▶ _Brief_:
In the entries that follow, find every line containing "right" and copy it.

:: Given data

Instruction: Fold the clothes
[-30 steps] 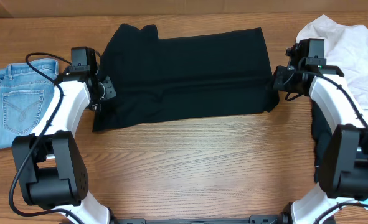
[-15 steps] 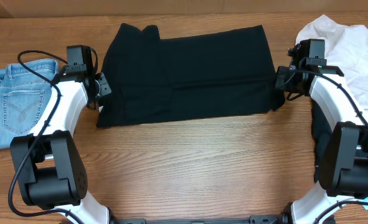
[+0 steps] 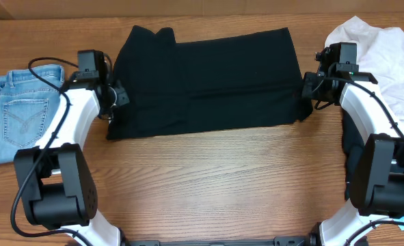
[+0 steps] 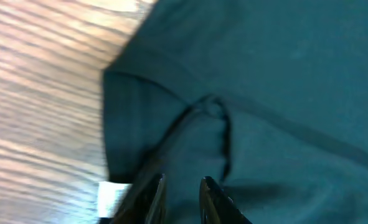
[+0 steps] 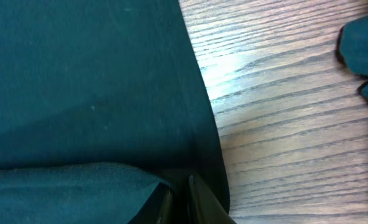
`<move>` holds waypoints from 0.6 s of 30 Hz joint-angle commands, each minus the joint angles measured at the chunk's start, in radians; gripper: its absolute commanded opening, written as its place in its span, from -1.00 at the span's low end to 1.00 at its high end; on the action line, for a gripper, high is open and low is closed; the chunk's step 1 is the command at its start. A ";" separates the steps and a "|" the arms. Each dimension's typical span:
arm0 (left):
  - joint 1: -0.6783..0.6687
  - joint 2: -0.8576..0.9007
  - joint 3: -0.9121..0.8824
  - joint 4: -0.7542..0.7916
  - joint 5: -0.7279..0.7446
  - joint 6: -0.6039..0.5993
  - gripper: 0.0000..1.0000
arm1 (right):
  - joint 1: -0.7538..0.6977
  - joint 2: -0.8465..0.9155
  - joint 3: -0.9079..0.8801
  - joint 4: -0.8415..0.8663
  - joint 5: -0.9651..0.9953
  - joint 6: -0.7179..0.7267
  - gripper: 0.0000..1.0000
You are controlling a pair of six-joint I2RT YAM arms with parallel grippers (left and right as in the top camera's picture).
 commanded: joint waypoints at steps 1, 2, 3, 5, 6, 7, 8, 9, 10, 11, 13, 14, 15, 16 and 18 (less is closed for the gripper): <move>-0.058 0.011 -0.002 0.010 0.010 0.029 -0.53 | -0.008 0.002 0.000 0.011 -0.009 -0.010 -0.77; -0.066 0.011 -0.002 0.012 0.001 0.029 -0.51 | -0.008 0.002 0.000 0.013 -0.009 -0.010 -0.77; -0.075 0.011 -0.002 0.016 -0.007 0.029 -0.50 | -0.008 0.002 0.000 0.015 -0.009 -0.010 -0.77; -0.085 0.011 -0.002 0.024 -0.010 0.030 -0.49 | -0.008 0.002 0.000 0.016 -0.009 -0.009 -0.77; -0.086 0.012 -0.002 0.028 -0.009 0.030 -0.49 | -0.008 0.002 0.000 0.016 -0.009 -0.009 -0.77; -0.087 0.015 -0.002 0.033 -0.009 0.029 -0.49 | -0.008 0.002 0.000 0.016 -0.010 -0.009 -0.77; -0.086 0.018 -0.002 0.039 -0.009 0.029 -0.49 | -0.008 0.002 0.000 0.016 -0.010 -0.009 -0.77; -0.086 0.023 -0.002 0.047 -0.008 0.029 -0.49 | -0.008 0.002 0.000 0.016 -0.010 -0.009 -0.77; -0.086 0.032 -0.002 0.056 -0.008 0.029 -0.48 | -0.008 0.002 0.000 0.015 -0.010 -0.009 -0.78; -0.087 0.040 -0.002 0.063 -0.006 0.029 -0.48 | -0.008 0.002 0.000 0.015 -0.010 -0.009 -0.77; -0.087 0.061 -0.002 0.080 0.005 0.029 -0.48 | -0.008 0.002 0.000 0.016 -0.010 -0.009 -0.77; -0.087 0.076 -0.002 0.089 0.009 0.029 -0.48 | -0.008 0.002 0.000 0.016 -0.010 -0.009 -0.77; -0.087 0.089 -0.002 0.096 0.016 0.029 -0.48 | -0.008 0.002 0.000 0.016 -0.010 -0.009 -0.77; -0.087 0.106 -0.002 0.106 0.022 0.030 -0.47 | -0.008 0.002 0.000 0.015 -0.010 -0.009 -0.77; -0.087 0.142 -0.002 0.121 0.030 0.030 -0.47 | -0.008 0.002 0.000 0.015 -0.010 -0.009 -0.76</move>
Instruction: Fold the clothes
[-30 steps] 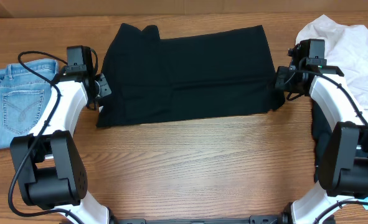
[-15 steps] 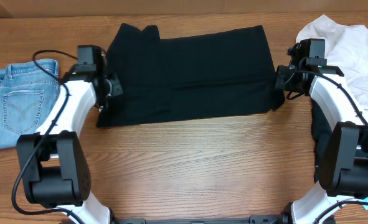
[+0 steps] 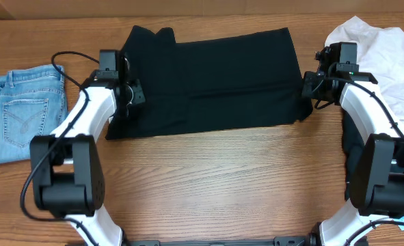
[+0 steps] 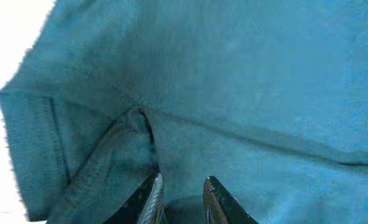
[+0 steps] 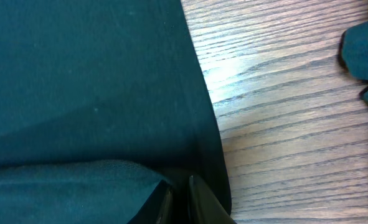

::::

▶ _Solution to the problem_:
arm1 (right):
You are controlling a pair of six-joint I2RT YAM arms with parallel grippers (left and right as in the top camera's picture).

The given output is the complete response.